» About this task: Give the records below again in full, exactly as written, but without any images.
(Dataset records)
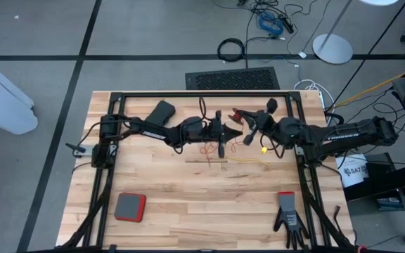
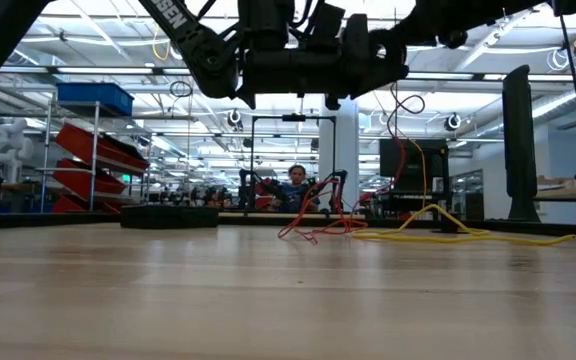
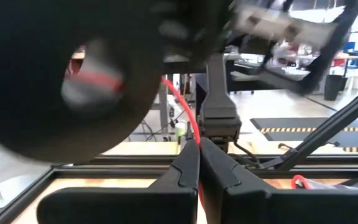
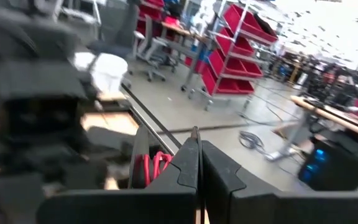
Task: Coil cords
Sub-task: Uncoil the red wire from the spool
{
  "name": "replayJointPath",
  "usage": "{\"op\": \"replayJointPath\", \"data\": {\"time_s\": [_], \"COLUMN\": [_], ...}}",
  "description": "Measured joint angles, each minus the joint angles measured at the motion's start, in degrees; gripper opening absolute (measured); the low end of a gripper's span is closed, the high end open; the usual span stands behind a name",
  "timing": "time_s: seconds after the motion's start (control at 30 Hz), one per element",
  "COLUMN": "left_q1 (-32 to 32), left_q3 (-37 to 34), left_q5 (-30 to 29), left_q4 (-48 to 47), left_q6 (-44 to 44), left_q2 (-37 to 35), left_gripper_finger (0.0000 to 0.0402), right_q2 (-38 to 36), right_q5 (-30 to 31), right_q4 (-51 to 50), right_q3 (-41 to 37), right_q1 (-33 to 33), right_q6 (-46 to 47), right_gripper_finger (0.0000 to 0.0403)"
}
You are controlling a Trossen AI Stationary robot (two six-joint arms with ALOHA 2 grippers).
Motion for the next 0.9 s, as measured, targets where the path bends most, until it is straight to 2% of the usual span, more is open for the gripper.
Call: {"op": "replayJointPath", "data": {"time_s": [0.13,0.43,0.7,0.9], "left_q1": [-0.57,-0.77,0.06,1.41], "left_q3": [0.00,-0.02,-0.06,-0.04], "left_q5": [0.51,2.13,1.28,-4.10], "left_q4": [0.74,0.01,-13.50,-26.47], "left_q6": [0.00,-0.02,6.10,11.42], "left_q2": [0.00,-0.63,-7.20,-11.47], "left_gripper_finger": [0.0002,0.0001,0.0000,0.0000], "right_q2": [0.00,0.00,-0.80,-3.87], "right_q5": [3.50,5.03,6.35,6.24], "right_q4": [-4.72,-13.17,-18.52,-18.68], "right_q3": [0.00,0.00,0.00,0.00], "right_q1": [0.00,0.00,0.09,0.11], "right_q6": [0.18,4.09,6.28,6.08], "right_gripper_finger": [0.0000,0.0000,0.0000,0.0000]}}
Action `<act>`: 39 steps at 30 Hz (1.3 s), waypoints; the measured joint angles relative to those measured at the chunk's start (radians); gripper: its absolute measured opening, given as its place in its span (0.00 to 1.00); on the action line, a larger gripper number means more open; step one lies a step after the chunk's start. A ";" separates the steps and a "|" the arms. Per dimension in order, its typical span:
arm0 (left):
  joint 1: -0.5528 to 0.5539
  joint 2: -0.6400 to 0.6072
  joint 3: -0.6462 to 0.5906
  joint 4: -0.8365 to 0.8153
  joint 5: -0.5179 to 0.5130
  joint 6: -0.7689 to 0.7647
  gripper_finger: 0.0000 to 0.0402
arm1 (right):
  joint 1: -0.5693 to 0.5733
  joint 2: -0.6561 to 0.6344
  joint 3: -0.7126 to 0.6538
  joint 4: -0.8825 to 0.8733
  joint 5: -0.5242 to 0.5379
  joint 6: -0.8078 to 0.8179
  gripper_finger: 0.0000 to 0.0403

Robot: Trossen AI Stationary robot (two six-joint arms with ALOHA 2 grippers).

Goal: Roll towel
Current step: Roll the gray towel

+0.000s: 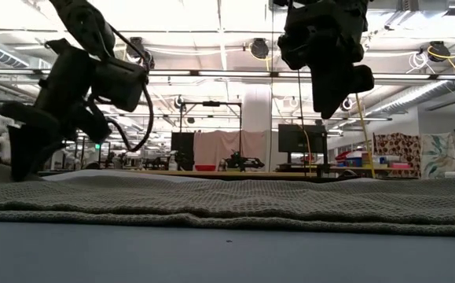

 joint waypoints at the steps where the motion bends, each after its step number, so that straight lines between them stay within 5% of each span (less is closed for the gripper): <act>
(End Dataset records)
» Solution below:
Task: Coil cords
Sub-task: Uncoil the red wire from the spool
{
  "name": "replayJointPath",
  "usage": "{\"op\": \"replayJointPath\", \"data\": {\"time_s\": [_], \"COLUMN\": [_], ...}}",
  "description": "Measured joint angles, each minus the joint angles measured at the motion's start, in degrees; gripper opening absolute (measured); the low end of a gripper's span is closed, the high end open; the usual span stands behind a name",
  "timing": "time_s: seconds after the motion's start (control at 30 Hz), one per element",
  "COLUMN": "left_q1 (-32 to 32), left_q3 (-37 to 34), left_q5 (-30 to 29), left_q4 (-48 to 47), left_q6 (-44 to 44), left_q2 (-37 to 35), left_gripper_finger (0.0000 to 0.0402), right_q2 (-38 to 36), right_q5 (-30 to 31), right_q4 (-51 to 50), right_q3 (-41 to 37), right_q1 (-33 to 33), right_q6 (-46 to 47), right_gripper_finger (0.0000 to 0.0403)"
}
You are controlling a Trossen AI Stationary robot (two six-joint arms with ALOHA 2 grippers).
Motion for the next 0.9 s, as measured, targets where the path bends most, until it is straight to 2% of the usual span, more is open for the gripper.
Call: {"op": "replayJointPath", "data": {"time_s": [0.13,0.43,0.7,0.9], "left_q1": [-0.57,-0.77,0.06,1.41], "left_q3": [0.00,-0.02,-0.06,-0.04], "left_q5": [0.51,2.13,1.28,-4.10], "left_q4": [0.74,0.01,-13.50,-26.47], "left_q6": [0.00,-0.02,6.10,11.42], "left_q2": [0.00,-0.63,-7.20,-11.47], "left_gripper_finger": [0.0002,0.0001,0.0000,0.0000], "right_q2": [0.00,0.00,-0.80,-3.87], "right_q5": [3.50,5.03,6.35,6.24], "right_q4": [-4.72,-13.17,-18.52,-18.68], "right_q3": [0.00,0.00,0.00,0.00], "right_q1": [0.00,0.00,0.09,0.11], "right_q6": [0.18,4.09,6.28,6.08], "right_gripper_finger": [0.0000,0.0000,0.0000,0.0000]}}
Action `<act>`: 39 steps at 30 Hz (1.3 s), waypoints; the measured joint angles relative to those measured at the chunk's start (radians); gripper: its absolute measured opening, given as its place in its span (0.00 to 1.00); on the action line, a larger gripper number means more open; step one lies a step after the chunk's start. A ";" separates the steps and a "|" the arms. Per dimension in order, its typical span:
arm0 (left):
  joint 1: -0.5528 to 0.5539
  joint 2: -0.6400 to 0.6072
  joint 3: -0.6462 to 0.5906
  joint 4: -0.8365 to 0.8153
  joint 5: -0.5179 to 0.5130
  joint 6: -0.7689 to 0.7647
  gripper_finger: 0.0000 to 0.0402
arm1 (right):
  joint 1: -0.5693 to 0.5733
  joint 2: -0.6561 to 0.6344
  joint 3: -0.7126 to 0.6538
  joint 4: -0.8825 to 0.8733
  joint 5: -0.5242 to 0.5379
  joint 6: -0.8078 to 0.8179
  gripper_finger: 0.0000 to 0.0403

Robot: Trossen AI Stationary robot (two six-joint arms with ALOHA 2 grippers).

Goal: Roll towel
Current step: Roll the gray towel

+0.000s: 

 joint waypoints at the steps where the motion bends, each after its step number, so that straight lines between them stay within 5% of each span (less is closed for the gripper): <act>

This response is complete, and nothing else is pending.